=== Work task ===
The lines to copy are those in the listing below that contain the word "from".

=== Dataset extract ===

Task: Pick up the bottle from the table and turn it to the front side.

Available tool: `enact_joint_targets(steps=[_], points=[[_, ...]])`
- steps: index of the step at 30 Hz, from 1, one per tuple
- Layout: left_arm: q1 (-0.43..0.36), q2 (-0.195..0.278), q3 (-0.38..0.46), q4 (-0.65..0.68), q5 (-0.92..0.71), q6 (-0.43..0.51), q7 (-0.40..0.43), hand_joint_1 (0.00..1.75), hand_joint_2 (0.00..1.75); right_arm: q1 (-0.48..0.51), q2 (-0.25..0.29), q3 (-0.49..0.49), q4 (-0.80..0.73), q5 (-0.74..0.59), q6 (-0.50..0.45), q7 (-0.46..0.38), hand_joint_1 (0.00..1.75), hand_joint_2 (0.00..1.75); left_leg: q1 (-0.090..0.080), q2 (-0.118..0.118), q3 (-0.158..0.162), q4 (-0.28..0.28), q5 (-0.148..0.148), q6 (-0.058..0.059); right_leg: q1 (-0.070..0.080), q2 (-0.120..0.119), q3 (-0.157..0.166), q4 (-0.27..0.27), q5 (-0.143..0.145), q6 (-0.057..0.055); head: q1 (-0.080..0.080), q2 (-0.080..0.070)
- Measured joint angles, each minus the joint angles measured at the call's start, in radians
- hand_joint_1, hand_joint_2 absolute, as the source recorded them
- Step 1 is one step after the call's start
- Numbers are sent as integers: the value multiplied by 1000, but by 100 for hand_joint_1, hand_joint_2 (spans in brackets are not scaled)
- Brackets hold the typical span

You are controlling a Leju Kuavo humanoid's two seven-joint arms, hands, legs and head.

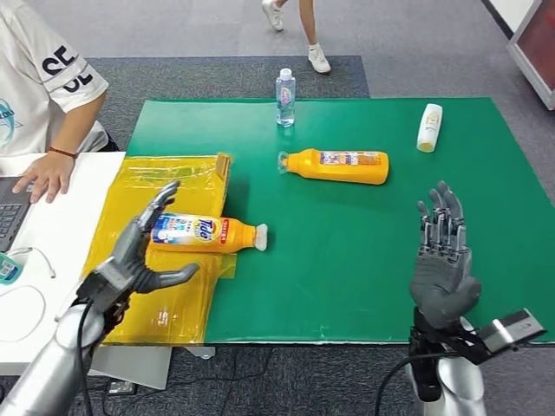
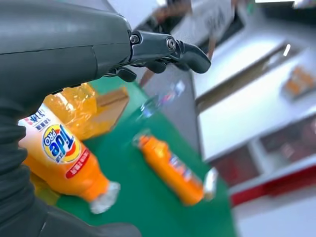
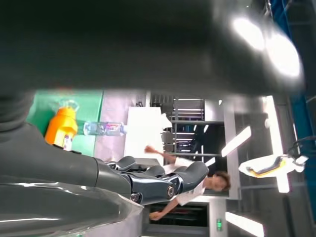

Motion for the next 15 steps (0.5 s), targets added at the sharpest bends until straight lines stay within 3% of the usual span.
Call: enact_joint_targets(steps=[6, 12, 15], points=[[158, -157, 193, -170, -89, 68, -60, 0, 175, 51, 0, -55, -76, 25, 41, 11, 0, 175, 1, -1, 1, 0, 0, 0, 1, -1, 2, 0, -1, 0, 0, 0], [223, -322, 314, -289, -204, 261, -140, 0, 175, 71, 2, -79, -116, 68, 46, 40, 0, 175, 1, -2, 1, 0, 0, 1, 1, -3, 3, 0, 0, 1, 0, 0], [245, -368, 344, -328, -242, 302, -168, 0, 175, 74, 4, -82, -128, 102, 25, 55, 0, 175, 1, -3, 1, 0, 0, 2, 1, -4, 4, 0, -1, 1, 0, 0]])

=== Exercise response ===
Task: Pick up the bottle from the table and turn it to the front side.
- steps: index of the step at 30 Hz, from 1, one per tuple

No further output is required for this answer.